The reduction in the manifestation of SNS effects does not seem to be reflected in the formation of pulmonary arterial hypertension, since the pathological feedback can be closed already at the level of pulmonary arteries. It is assumed that the initial SNS activation leads to an increase in basal tone of pulmonary arteries and initiates their remodeling. This effect can be implemented via different types of adrenoreceptors. In the case of α1-adrenoreceptor activation, intracellular calcium levels increase and calcineurin is activated. The latter targets the nuclear factor of activated T-cells (NFAT), mediating a decrease in the expression of potassium voltage-gated channels in the smooth muscle cell sarcolemma. This also decreases membrane repolarization, resulting in an increase in intracellular calcium levels, closing thereby a positive feedback loop. The mitogenic effect of calcium ions enhances remodeling of pulmonary arteries [7]. Another factor that may influence the formation of pulmonary hypertension is the hypoxia-induced factor (HIF), which is phosphorylated by protein kinase A whose activity increases upon activation of β-adrenoreceptors. The HIF’s mechanism of action in this case is similar to that of the nuclear factor of activated T-cells [8, 9].

In the rat group with ablated carotid bodies, the opposite effect is observed. The sensitivity of the parasympathetic baroreflex component again remains intact compared to the intact control, but the sensitivity of the sympathetic component turns out to be significantly higher than in the intact control group and much higher than in the group with ECA ligation, which suggests that in the chronic experiment, there is a higher SNS sensitivity to changes in BP in the systemic circulation than in the norm. Thus, the effect of unilateral carotid body ablation is also related to the SNS, but is opposite to the effect of carotid body ischemization in the bifurcation area of one of the carotid arteries.

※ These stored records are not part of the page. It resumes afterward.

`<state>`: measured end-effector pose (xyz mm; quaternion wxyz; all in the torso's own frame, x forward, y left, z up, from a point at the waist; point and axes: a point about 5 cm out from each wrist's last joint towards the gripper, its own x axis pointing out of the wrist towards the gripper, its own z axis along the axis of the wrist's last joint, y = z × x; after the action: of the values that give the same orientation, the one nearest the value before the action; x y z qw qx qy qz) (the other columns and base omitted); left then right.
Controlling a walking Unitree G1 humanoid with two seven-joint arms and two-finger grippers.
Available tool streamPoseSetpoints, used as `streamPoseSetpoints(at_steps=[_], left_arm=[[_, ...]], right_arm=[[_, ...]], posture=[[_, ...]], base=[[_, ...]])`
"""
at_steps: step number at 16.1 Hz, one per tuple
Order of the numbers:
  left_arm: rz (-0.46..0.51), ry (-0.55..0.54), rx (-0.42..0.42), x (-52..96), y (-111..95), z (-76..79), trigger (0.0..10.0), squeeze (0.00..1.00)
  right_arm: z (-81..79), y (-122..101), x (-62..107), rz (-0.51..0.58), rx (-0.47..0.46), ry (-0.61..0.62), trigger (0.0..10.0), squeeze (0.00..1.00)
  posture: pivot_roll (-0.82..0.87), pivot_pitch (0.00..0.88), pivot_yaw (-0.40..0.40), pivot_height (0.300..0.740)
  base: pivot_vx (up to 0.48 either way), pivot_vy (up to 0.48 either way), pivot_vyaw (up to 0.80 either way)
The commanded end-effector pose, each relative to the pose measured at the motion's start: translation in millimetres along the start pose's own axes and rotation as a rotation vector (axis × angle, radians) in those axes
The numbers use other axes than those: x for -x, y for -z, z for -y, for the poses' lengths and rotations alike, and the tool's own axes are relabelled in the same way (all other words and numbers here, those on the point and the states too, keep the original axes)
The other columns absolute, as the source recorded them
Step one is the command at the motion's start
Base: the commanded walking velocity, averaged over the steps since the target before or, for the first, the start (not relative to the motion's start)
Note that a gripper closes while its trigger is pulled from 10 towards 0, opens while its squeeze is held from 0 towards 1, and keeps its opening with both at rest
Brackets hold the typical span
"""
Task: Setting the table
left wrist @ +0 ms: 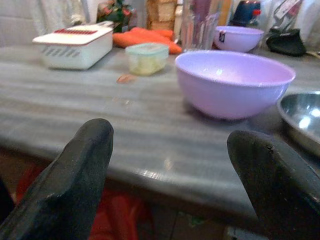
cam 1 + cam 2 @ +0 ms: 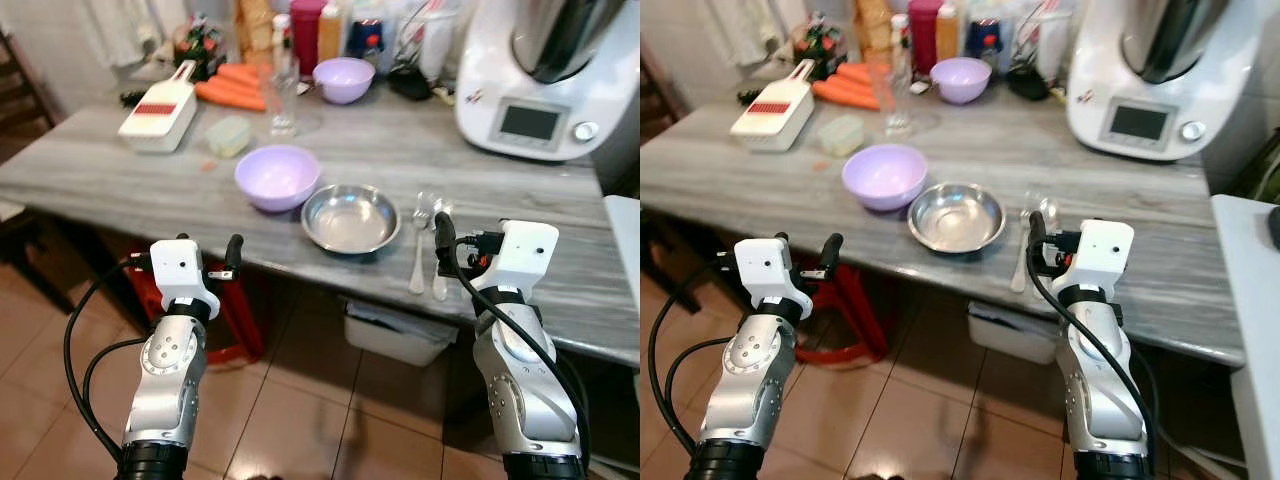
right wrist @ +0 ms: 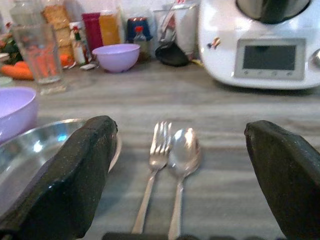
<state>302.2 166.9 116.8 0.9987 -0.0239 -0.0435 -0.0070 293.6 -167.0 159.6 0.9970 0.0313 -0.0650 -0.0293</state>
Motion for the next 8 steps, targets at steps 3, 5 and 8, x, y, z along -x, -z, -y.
streamPoseSetpoints(at_steps=[3, 5, 8], left_arm=[[-0.023, -0.012, -0.006, 0.8, 2.7, -1.7, 10.0, 0.00], [-0.026, -0.011, -0.007, 0.6, 3.2, -1.3, 10.0, 0.00], [-0.028, -0.008, -0.006, 0.9, 3.3, 0.1, 10.0, 0.00]], right_arm=[[-1.9, 0.5, 0.4, 0.001, -0.008, -0.009, 10.0, 0.00], [-1.5, 0.6, 0.8, 0.000, -0.008, -0.005, 10.0, 0.00], [-1.0, 0.5, 1.2, 0.000, -0.008, -0.002, 10.0, 0.00]], posture=[[-0.06, 0.066, 0.042, 0.740], [-0.06, 0.066, 0.042, 0.740], [-0.06, 0.072, 0.043, 0.740]], base=[[-0.336, 0.000, 0.00], [-0.347, 0.000, 0.00], [-0.347, 0.000, 0.00]])
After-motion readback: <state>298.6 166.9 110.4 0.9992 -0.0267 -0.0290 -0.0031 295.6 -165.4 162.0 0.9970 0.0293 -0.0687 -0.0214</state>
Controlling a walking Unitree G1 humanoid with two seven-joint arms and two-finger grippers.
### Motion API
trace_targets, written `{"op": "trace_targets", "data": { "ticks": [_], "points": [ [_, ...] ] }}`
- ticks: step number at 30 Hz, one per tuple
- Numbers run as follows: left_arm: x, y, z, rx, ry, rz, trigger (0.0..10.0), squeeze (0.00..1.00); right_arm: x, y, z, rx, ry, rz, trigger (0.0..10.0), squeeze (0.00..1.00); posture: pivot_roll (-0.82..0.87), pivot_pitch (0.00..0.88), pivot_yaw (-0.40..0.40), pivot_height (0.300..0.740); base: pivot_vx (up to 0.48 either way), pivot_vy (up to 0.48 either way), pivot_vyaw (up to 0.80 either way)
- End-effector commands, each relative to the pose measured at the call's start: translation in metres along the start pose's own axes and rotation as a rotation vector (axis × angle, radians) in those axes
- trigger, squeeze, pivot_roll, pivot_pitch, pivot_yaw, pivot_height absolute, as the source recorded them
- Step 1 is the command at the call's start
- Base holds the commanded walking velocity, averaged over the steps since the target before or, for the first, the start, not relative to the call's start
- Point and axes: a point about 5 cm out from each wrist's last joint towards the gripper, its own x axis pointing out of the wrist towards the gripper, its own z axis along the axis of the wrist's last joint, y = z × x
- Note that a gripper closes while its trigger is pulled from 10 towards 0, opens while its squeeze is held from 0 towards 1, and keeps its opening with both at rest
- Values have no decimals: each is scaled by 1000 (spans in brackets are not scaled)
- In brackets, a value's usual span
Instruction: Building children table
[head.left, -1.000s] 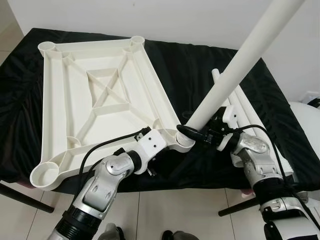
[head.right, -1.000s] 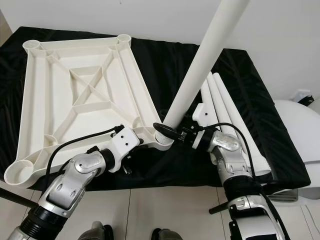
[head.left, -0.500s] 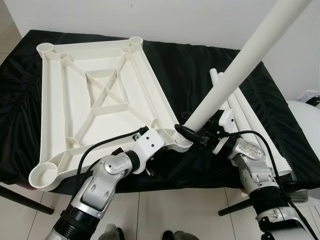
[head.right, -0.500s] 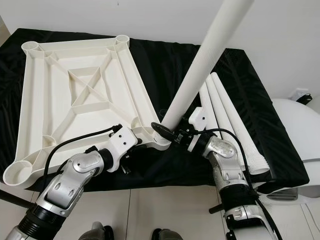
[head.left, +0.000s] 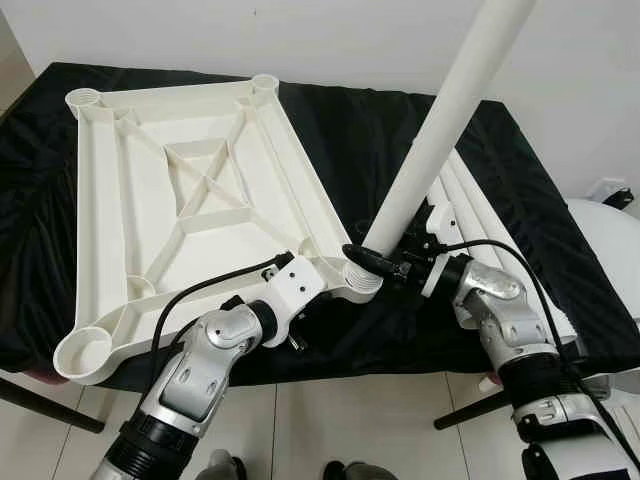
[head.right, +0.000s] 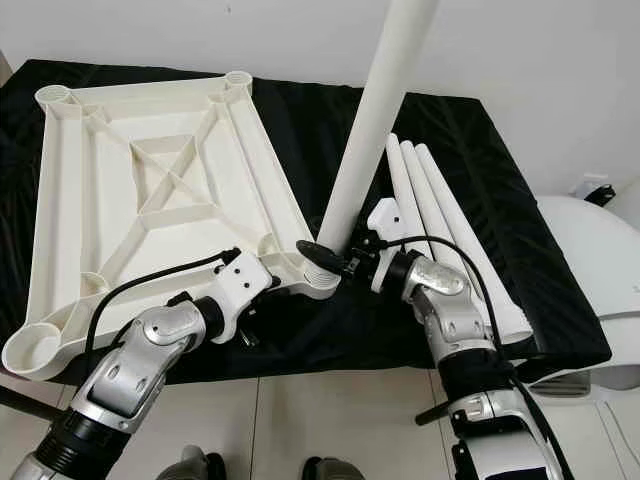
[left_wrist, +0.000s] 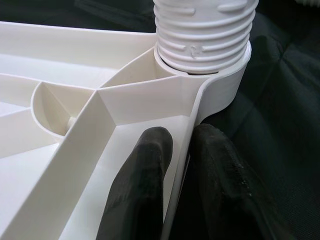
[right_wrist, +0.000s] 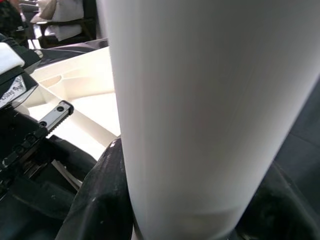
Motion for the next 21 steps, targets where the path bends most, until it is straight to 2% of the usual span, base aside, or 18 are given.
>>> {"op": "trace_targets", "data": {
  "ticks": [1,11,16,21],
  "points": [
    [-1,-1,2,1,-9,17,10000,0,-19,9,-51,179,239,-4,10000,0,-33,130,-56,740,0,0,0],
    [-4,0,3,0,-12,27,10000,0,-26,9,-58,140,336,53,10000,0,-28,131,-61,740,0,0,0],
    [-3,0,4,-1,-14,28,10000,0,-21,13,-59,114,334,43,10000,0,-32,131,-58,740,0,0,0],
    [-3,0,6,1,-19,27,10000,0,-13,17,-56,82,282,15,10000,0,-31,130,-56,740,0,0,0]
  ]
}}
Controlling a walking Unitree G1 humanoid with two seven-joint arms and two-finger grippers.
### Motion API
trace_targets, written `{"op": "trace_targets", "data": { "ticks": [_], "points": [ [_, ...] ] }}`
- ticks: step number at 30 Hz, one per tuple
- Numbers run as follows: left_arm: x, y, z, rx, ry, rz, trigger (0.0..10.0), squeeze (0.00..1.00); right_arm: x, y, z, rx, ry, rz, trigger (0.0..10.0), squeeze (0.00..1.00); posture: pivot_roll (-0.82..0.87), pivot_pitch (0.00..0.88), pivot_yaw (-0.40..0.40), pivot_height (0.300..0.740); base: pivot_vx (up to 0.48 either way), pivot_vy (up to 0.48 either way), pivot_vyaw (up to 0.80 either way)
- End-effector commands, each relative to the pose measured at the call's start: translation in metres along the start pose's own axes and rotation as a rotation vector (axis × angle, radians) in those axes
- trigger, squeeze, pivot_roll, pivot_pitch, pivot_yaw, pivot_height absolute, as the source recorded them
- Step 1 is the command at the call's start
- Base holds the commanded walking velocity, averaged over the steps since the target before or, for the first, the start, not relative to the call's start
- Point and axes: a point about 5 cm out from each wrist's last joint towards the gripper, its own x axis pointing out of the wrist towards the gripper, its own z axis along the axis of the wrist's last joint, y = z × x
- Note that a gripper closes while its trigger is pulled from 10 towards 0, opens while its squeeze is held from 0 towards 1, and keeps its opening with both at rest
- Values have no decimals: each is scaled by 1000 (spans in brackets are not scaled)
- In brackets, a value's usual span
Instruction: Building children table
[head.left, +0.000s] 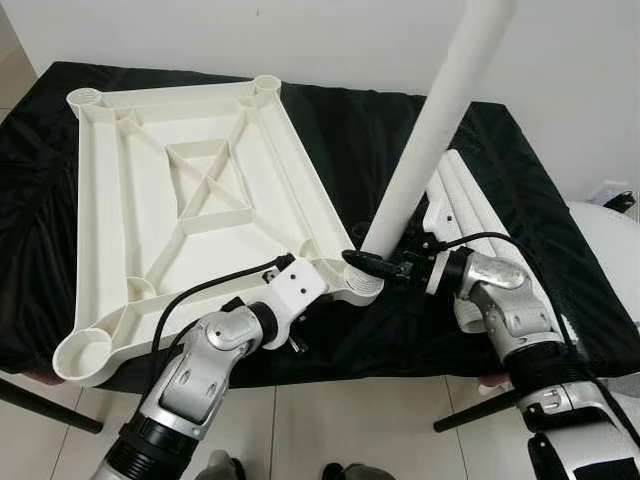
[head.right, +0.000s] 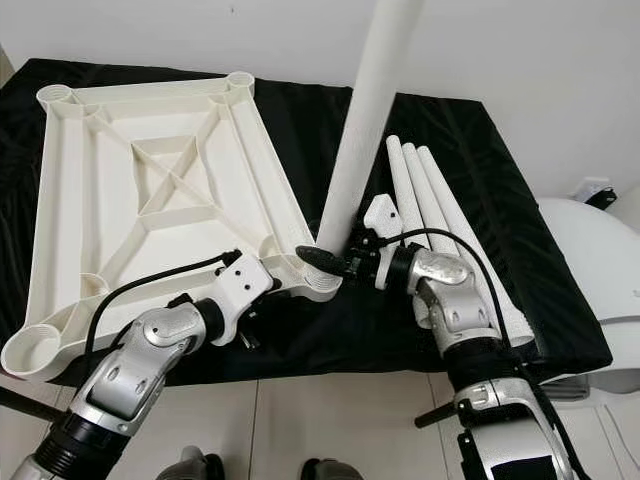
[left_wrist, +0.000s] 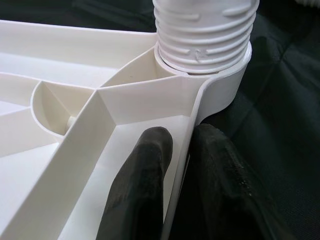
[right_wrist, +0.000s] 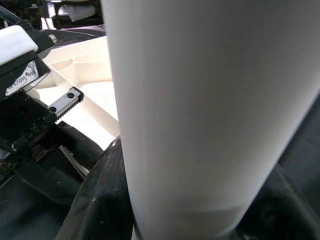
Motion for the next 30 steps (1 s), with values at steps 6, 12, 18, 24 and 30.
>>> {"op": "trace_targets", "data": {
  "ticks": [6,12,18,24,30],
  "points": [
    [-3,1,6,7,-26,32,10000,0,-9,23,-55,140,193,-97,10000,0,-32,127,-60,740,0,0,0],
    [-3,1,6,4,-27,36,10000,0,-10,25,-57,157,172,-150,10000,0,-35,127,-60,740,0,0,0],
    [-2,1,7,1,-29,33,10000,0,-10,26,-57,162,154,-200,10000,0,-41,125,-62,740,0,0,0],
    [-1,0,7,-2,-32,32,10000,0,-9,29,-56,165,141,-224,10000,0,-43,122,-65,740,0,0,0],
    [-1,-1,8,-4,-34,32,10000,0,-8,32,-56,170,134,-237,10000,0,-41,120,-68,740,0,0,0]
  ]
}}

Systemic shifts in SNS activity are also noticeable when assessing plasma glucose levels. It should be noted that even this index, which is extremely dependent on various parameters, turned out to be significantly reduced in the group with ablated carotid bodies. Overall, the evaluated systemic effects of neural and humoral nature indicate a decrease in SNS activity after an unilateral ablation of the carotid bodies (although, at the same time, the sensitivity of the effector component, the heart, to the action of mediators of sympathetic nerve endings increases). On the other hand, we observed some tendency toward an increase in the plasma glucose level in the group with ischemized carotid bodies, and this coincides with our initial assumption on an increase in SNS activity in this group based on the results of measuring hemodynamic parameters. An increased SNS activity in the group with ischemized carotid bodies is further indicated by a higher basal level of HR compared to the group with ablated carotid bodies). The results obtained in the rat group with ischemized carotid bodies are consistent with those obtained in patients: if an atherosclerotic plaque is present in the CCA bifurcation area, there is a tendency toward an increase in plasma glucose levels compared to those who lack this plaque [2].